Why do many people make poor decisions involving their general finances and investments?
There is, of course, no single answer. However, a couple of academics in the United States have examined the veracity of several popular explanations.
The recently published working paper - How Financial Literacy and Impatience Shape Retirement Wealth and Investment Behaviors (http://ideas.repec.org/p/nbr/nberwo/16740.html) - is the result of this fascinating exercise by Justine Hastings, an economics Professor at Yale University, and Olivia Mitchell, executive director of the Pension Research Council at the University of Pennsylvania.
The paper, published by the National Bureau of Economic Research in the US, examines what the authors describe as "two competing explanations" for why many people make "suboptimal financial decisions":
- Financial illiteracy, such as lacking an understanding of simple economic concepts.
- The pursuit of immediate gratification rather than taking advantage of longer-term rewards.
Hastings and Mitchell conclude that impatience is a "strong predictor" of wealth.

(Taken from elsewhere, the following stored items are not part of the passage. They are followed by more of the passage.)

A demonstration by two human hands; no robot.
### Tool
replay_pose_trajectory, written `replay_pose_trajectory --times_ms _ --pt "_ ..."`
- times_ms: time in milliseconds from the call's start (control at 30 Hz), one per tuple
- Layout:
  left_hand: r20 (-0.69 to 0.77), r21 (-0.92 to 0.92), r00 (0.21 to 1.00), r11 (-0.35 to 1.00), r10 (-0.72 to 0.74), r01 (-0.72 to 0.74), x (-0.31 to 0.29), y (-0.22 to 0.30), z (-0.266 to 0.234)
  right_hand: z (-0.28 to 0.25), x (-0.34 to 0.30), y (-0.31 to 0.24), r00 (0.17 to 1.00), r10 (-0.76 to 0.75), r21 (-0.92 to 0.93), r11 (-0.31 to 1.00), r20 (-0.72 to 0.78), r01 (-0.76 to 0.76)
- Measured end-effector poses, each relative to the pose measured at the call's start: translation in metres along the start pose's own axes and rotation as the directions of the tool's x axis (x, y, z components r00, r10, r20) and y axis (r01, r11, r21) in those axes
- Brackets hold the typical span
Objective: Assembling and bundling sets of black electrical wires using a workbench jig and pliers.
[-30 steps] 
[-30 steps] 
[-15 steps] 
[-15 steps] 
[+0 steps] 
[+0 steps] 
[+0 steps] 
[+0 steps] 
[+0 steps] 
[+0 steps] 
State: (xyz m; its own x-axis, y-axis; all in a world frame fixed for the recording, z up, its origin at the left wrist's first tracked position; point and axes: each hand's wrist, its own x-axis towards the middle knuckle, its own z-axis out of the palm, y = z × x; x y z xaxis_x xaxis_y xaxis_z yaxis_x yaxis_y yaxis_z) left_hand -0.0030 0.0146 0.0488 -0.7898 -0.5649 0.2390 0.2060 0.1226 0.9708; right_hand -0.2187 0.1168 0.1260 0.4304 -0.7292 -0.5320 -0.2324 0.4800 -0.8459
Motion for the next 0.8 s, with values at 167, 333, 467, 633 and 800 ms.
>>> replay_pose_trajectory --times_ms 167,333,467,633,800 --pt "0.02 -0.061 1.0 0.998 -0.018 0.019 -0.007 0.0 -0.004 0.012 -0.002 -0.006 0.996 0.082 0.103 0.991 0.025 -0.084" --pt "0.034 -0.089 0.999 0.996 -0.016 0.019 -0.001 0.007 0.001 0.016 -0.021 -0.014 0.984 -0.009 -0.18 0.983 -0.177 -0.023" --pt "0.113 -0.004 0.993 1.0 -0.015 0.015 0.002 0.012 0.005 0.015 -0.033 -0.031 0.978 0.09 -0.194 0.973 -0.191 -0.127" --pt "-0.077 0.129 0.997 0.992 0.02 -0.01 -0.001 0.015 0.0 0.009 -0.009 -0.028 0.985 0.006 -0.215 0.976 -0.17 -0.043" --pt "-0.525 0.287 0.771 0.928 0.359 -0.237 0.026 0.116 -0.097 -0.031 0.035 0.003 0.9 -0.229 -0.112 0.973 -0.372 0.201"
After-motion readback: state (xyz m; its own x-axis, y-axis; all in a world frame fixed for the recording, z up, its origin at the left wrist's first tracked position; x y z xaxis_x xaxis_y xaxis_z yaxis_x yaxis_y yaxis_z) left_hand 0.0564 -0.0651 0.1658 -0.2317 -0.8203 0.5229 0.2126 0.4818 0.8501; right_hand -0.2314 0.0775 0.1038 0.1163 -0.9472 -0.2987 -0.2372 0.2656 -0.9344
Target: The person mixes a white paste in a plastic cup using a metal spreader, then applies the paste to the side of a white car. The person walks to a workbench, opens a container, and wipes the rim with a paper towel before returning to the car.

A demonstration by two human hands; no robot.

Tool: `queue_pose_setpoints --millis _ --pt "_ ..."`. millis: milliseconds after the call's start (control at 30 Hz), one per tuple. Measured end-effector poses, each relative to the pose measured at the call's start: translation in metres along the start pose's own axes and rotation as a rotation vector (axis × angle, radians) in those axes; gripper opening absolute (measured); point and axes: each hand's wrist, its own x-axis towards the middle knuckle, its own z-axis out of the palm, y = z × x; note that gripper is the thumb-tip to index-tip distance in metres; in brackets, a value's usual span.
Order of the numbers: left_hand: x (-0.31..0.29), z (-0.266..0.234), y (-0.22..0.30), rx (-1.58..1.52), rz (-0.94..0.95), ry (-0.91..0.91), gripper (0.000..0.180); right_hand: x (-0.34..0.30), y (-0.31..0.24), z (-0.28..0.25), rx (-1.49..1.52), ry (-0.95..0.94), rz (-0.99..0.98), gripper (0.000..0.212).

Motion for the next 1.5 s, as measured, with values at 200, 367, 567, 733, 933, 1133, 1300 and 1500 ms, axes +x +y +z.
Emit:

And their results show while there is a correlation between financial literacy and wealth, the influence of a person's level of financial literacy on investment decisions appears to be weaker.
Robert Powell, writing last month in MarketWatch (US website http://www.marketwatch.com/story/savers-impatience-hinders-retirement-goals-2011-02-07) - the online financial website published by Dow Jones Consumer Media - followed up the Hastings and Mitchell paper by interviewing, among others, Stephen Utkus, director of the Vanguard Centre for Retirement Research in the US.
"Impatience or present bias seems to be an inability to plan for long-term consequences," Utkus is quoted as saying. And he emphasises the need for better training and education to make good financial decisions.
There are some key messages here for individuals when making general financial and investment decisions, beginning with just slow down a little.